-- Instructions for the task --
Look for "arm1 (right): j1" in the listing below, then copy exactly the line it appears in and all lines after it to the end, and nothing more.

-- Data records --

_____

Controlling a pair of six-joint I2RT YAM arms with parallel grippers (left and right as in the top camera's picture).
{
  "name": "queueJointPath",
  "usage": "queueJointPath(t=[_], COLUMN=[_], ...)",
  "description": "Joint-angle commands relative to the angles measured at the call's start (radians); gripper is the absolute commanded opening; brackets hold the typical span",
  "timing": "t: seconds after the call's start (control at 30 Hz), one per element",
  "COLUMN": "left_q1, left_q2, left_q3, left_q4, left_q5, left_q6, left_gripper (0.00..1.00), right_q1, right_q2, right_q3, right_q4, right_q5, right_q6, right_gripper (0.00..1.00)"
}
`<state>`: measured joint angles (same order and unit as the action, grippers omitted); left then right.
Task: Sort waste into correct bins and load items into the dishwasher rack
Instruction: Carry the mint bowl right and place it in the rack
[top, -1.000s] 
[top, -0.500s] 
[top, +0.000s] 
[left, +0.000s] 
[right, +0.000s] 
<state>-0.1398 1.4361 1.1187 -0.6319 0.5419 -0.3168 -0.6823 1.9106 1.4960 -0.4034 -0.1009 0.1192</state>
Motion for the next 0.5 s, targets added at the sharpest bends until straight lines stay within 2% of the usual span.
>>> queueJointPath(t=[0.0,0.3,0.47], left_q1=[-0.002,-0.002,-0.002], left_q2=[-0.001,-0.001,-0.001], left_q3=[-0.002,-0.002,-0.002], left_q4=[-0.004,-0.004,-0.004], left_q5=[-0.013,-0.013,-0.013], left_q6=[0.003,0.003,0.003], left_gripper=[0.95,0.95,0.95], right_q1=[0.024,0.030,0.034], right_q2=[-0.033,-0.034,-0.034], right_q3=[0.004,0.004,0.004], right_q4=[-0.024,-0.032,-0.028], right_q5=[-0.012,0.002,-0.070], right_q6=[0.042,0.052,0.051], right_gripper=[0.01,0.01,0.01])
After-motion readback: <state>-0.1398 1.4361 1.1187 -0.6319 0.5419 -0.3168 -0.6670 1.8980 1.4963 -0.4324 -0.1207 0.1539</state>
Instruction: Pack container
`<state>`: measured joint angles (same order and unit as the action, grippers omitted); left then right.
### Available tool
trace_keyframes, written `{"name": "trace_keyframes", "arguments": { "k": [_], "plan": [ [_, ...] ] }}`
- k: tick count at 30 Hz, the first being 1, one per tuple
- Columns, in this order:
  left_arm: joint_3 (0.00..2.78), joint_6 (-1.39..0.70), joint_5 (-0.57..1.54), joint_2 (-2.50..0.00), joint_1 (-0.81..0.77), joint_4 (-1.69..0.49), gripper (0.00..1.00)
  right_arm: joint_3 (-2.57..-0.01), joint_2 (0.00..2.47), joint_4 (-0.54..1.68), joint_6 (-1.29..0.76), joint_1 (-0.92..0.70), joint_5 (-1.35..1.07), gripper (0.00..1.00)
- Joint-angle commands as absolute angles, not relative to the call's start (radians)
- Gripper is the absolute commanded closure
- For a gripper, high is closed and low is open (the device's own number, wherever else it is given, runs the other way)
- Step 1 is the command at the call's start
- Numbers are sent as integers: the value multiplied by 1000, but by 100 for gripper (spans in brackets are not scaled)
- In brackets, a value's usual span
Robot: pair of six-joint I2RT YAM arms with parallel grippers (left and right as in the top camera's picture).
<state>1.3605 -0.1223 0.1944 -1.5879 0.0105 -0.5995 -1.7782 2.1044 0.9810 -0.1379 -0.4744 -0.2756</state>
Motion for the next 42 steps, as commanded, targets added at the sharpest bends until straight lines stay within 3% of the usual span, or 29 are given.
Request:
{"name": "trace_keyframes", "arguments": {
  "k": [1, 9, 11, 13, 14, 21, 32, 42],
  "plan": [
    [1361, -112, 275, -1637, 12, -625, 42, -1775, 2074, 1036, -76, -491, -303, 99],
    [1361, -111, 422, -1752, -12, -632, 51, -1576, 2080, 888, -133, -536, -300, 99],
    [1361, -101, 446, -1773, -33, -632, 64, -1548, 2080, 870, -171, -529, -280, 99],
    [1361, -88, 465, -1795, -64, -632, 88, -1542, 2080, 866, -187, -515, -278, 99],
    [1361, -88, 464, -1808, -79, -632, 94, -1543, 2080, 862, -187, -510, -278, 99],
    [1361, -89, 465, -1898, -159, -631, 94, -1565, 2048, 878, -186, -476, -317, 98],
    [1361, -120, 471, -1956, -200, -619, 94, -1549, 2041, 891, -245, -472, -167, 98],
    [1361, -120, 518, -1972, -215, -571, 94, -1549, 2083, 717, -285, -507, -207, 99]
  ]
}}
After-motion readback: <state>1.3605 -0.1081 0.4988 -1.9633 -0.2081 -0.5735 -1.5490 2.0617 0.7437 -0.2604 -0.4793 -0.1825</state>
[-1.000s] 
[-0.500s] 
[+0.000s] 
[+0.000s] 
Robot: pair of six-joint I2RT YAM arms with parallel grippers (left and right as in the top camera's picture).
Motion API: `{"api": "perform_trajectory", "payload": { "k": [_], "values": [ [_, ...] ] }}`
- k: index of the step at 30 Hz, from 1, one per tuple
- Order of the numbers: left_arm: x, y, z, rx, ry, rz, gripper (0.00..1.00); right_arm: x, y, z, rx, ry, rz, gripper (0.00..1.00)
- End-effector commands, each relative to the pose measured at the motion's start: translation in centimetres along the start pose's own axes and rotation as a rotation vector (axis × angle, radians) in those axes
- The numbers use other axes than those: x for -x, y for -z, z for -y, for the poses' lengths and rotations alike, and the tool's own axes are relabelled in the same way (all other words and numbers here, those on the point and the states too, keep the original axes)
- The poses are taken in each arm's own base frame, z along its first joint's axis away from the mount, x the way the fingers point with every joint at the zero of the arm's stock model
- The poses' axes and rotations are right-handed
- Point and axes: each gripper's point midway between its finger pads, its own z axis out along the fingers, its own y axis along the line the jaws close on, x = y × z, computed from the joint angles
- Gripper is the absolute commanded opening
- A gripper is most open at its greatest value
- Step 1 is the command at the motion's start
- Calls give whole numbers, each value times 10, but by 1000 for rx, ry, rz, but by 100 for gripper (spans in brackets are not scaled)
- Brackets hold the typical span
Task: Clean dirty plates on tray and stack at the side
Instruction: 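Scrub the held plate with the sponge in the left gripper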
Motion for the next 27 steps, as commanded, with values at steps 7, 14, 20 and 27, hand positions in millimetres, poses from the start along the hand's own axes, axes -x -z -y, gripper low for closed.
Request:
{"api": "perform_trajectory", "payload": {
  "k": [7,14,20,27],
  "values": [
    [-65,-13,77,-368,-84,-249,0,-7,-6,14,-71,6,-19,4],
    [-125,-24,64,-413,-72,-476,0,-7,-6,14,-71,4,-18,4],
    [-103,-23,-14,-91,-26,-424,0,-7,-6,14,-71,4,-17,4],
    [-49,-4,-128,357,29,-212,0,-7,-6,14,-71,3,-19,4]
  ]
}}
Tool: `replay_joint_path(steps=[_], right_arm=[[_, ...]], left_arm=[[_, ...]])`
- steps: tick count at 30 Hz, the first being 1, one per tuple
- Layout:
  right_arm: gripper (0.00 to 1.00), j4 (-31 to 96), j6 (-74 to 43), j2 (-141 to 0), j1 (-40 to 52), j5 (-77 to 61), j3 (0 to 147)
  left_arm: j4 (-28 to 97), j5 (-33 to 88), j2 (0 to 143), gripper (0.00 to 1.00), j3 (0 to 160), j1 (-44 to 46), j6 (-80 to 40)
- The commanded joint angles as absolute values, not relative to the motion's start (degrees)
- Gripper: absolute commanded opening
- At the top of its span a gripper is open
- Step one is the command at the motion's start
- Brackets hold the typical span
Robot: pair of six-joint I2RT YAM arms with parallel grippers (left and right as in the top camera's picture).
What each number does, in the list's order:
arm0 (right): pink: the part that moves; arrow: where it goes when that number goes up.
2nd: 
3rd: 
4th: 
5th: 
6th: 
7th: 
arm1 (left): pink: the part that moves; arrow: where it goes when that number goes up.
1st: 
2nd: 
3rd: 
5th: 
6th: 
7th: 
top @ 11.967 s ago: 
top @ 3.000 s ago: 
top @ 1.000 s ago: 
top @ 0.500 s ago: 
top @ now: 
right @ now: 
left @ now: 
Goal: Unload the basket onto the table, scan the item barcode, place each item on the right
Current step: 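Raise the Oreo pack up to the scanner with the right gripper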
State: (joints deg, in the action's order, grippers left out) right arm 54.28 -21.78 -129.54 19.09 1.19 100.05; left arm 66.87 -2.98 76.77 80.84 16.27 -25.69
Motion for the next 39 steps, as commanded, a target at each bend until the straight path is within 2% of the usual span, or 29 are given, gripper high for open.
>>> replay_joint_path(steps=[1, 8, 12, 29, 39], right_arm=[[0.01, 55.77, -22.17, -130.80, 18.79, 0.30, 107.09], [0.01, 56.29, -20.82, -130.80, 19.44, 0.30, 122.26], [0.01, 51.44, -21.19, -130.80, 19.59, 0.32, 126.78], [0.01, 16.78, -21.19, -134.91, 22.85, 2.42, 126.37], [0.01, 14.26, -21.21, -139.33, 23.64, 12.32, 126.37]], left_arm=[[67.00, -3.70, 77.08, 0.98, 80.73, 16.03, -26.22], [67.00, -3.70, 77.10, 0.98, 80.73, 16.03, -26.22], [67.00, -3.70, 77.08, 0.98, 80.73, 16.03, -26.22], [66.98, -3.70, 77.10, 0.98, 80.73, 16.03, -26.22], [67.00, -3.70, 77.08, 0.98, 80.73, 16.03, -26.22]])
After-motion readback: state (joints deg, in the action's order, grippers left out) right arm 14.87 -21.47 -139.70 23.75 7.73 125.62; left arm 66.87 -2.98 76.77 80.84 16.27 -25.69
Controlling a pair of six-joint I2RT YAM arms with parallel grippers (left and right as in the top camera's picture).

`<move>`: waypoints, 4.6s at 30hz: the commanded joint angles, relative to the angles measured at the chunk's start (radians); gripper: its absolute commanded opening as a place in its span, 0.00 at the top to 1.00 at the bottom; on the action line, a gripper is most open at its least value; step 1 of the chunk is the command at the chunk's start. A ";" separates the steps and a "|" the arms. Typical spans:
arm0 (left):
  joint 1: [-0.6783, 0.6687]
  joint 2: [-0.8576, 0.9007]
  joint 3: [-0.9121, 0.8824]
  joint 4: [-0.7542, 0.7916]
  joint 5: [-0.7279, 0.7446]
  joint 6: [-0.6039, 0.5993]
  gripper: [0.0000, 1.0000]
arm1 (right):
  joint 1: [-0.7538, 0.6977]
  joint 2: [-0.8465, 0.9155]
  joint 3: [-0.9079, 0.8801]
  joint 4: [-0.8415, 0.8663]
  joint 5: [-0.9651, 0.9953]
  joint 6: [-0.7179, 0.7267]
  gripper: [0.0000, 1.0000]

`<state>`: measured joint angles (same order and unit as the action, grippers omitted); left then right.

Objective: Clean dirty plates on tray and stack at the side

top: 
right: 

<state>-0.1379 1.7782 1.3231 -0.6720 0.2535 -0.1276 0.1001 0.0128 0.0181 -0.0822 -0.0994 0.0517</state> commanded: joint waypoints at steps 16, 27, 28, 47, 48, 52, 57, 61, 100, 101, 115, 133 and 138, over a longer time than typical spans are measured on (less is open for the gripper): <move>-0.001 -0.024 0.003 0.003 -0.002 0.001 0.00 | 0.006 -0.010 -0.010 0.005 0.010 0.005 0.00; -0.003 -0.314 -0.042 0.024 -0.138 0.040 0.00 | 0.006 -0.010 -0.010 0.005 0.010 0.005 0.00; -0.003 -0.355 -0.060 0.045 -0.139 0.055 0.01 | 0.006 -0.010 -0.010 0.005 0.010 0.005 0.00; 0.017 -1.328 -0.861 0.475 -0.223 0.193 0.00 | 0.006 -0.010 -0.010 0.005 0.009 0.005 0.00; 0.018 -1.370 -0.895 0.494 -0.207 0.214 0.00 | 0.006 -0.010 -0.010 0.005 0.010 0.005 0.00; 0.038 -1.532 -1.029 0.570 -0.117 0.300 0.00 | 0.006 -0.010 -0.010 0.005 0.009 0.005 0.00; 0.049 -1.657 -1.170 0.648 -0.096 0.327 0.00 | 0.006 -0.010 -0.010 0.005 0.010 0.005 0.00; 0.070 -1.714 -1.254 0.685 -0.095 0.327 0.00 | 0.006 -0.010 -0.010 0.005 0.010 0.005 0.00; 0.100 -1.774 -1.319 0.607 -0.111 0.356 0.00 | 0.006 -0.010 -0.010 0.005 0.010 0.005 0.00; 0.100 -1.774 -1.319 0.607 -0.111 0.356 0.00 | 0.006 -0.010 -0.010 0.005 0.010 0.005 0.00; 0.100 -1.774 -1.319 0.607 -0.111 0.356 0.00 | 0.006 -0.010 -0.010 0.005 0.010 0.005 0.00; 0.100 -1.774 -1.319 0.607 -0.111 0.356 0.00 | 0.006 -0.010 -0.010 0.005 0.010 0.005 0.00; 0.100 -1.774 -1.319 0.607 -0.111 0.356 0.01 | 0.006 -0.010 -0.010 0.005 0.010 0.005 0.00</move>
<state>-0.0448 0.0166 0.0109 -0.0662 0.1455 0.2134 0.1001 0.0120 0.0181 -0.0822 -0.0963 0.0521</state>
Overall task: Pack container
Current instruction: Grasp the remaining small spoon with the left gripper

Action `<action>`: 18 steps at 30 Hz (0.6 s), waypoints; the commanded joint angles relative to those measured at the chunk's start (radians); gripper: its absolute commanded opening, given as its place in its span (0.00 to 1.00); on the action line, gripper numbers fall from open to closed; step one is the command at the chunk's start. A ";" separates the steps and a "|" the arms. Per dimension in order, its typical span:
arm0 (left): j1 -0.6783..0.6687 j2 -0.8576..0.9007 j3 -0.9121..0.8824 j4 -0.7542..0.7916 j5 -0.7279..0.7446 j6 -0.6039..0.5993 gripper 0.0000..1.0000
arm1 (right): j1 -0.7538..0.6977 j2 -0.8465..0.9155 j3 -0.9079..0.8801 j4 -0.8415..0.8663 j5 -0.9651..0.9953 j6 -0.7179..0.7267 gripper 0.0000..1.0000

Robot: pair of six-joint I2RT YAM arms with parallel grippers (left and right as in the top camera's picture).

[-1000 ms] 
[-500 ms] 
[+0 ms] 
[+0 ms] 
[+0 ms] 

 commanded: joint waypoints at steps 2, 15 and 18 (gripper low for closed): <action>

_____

-- Task solution --
arm1 (right): j1 -0.7538..0.6977 j2 -0.8465..0.9155 j3 -0.9079..0.8801 j4 -0.8415..0.8663 j5 -0.9651..0.9953 j6 -0.7179..0.7267 gripper 0.0000..1.0000

Robot: pair of six-joint I2RT YAM arms with parallel grippers (left and right as in the top camera's picture).

[-1000 ms] 
[-500 ms] 
[+0 ms] 
[+0 ms] 
[+0 ms] 

 commanded: joint waypoints at steps 2, 15 and 18 (gripper low for closed): <action>

The required output has been given in full.